Being a Parent is Really, Really Hard
My favourite person in the world, Julie Williams and I parent five kids between 9 and 15. We both work full-time, so it’s full on. Often enough, a woman grabs a coffee with her to get advice. They may be struggling with their one or two children, and assume that she, with so many in tow, has the mom thing sussed. She always gives them the same speech. She recently published it on Mumspiration, an online portal of articles read by a 100000 moms. It’s here—though I share it also as a guest post right here:
This past week, I (Julie) met with a mom who was desperate for two things in particular: caffeine and hope.
Having recently had twins, and with another small toddler in tow, she’s a woman on the proverbial brink – fragile, disheveled, and so, so tired.
Of course, she loves her kids, and she’s well aware she’s meant to cherish this time – but right now, as she sits across the table with a watery smile and milk stains on her shirt, none of that has helped to make this season feel sweet, or even just bearable.
On the other side of the table, I sit. Feeling a different kind of burden… a strange pressure to ease her pressure.
She’s sought me out because I’m a mom too (twins included), and from her perspective, I seem to have not just survived but somehow thrived.
While she doesn’t say it so directly – she wants to know how I did it, what’s my secret? What’s the magic silver bullet she’s been missing?
For a brief moment, I consider telling her all the well-worn, handed-down advice I was given. But then I remember how none of it actually helped – despite how well-intentioned it might have been. So instead, I take a deep breath and tell her this:
If it feels really hard, you’re right. Mothering is magnificent, meaningful, and so, so hard. So much harder than we tend to anticipate it will be! That’s what really breaks us… the expectation that it should be easier than it really is.
Here’s some worthwhile wisdom from the book, The Road Less Travelled:
“Life is difficult. This is a great truth, one of the greatest truths. It is a great truth because once we truly see this truth, we transcend it. Once we truly know that life is difficult, once we truly understand and accept it, then life is no longer so difficult.”
It will stay really hard, for a really long time.
I used to peg my hopes on milestones… when my babies turn 1, life will get easier… when they finish teething… finally wean… eventually sleep through… know how to swim… go to pre-school… help more around the house… start high school… THEN, life will get easier.
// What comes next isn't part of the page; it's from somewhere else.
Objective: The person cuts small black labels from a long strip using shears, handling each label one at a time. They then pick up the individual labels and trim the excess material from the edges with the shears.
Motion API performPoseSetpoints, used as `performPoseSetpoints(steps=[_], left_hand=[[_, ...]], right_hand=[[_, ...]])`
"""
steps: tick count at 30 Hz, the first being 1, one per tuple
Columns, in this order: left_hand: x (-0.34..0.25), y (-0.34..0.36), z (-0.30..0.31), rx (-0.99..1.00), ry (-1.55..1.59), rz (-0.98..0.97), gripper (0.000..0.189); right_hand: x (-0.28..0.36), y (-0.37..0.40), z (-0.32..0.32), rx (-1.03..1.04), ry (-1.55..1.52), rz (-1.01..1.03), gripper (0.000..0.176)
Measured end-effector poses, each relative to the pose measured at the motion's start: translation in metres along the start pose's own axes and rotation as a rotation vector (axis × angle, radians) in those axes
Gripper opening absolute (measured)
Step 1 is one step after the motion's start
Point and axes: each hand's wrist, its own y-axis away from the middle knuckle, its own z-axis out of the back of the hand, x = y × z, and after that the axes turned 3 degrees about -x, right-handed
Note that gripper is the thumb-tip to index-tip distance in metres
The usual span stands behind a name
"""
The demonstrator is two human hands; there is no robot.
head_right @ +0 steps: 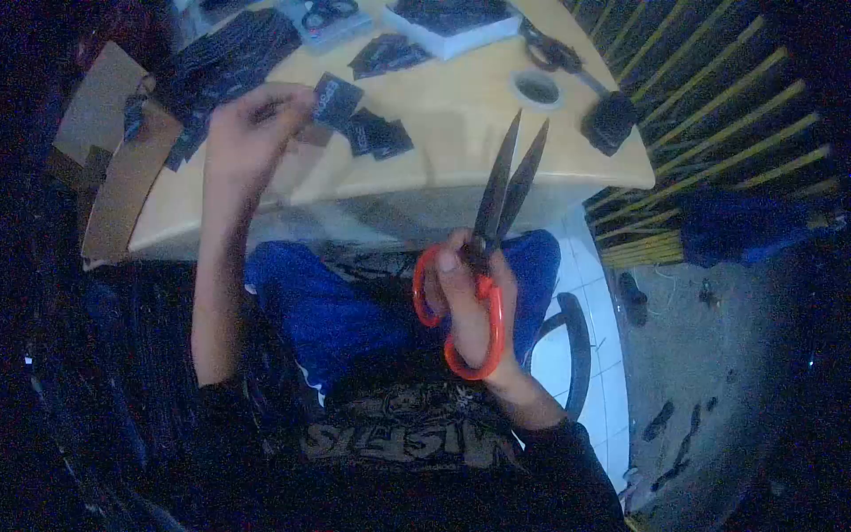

But friend, hope deferred makes the heart sick. Aren’t you sick of waiting for life to get easier? Instead, just embrace the messy middle.
There is still so much joy to be found here – in the chaotic construction zone of life – long before we’ve reached all the milestones, ticked off all the to-do’s, and finally arrived at that mythical soft life!
There are no golden children.
When I was a younger mom, I assumed that my kids would be like the ones in the textbooks. At least just one of them! Instead, each has delighted and disappointed me in innumerable ways.
Of course, I think my kids are the greatest kids that ever kidded, but they have also shocked, exasperated, outraged, and crushed me at times.
What did I really expect though? They’re people, and just like all people – they have strengths and weaknesses, they can have bad hair days, get grumpy, be selfish, push the boundaries, and lash out at times.
They are their own people too – not reflections of me or my good (or bad) parenting.
So when they get it wrong, as we all do, I’m learning that they need grace and space – not misdirected shame and rage from a parent who can’t see where they begin and their child ends. Which brings me to the next point…
There are no golden parents.
If you’re an A-type person, this is going to hurt the most. But it’s true for you too. None of us are getting out of this parenting gig with a 100% report card.
We will all have bad days and make parenting choices that we question later on.
We’re just as human as our kids, and ironically, having kids often brings out our childhood wounds and unresolved issues. You’re not the first mom to lie awake at night wracked with regret – and certainly won’t be the last.
So ditch the mom guilt – it’s a useless emotion. Rather – when you know better, do better.
Forgive yourself and your kids for being human, and hold onto the really good news below (finally)!
There is gold in the gaps…
While I no longer believe in fairy tales or textbook babies, I still believe in grace. In fact, I think it’s the most powerful thing we have access to. It can take our worst moments and deepest regrets and transform them into wondrous things.
It can take all the places we feel we lack as parents, all the gaps in our lives and kids’ lives – and fill them up with gold. How so? By showing both them and us that in the end, it’s really not about us.
While others will disappoint us (and we will disappoint them), we gain something from these gaps – even if it’s just an appreciation of each other’s humanness, that nobody is perfect.
So while all of us will make mistakes, grow weary, and lose hope at times – grace is there (always there) to guide us home, kiss us gently on the forehead, tuck us into a soft bed of sweet surrender, and assure us that we can start again tomorrow.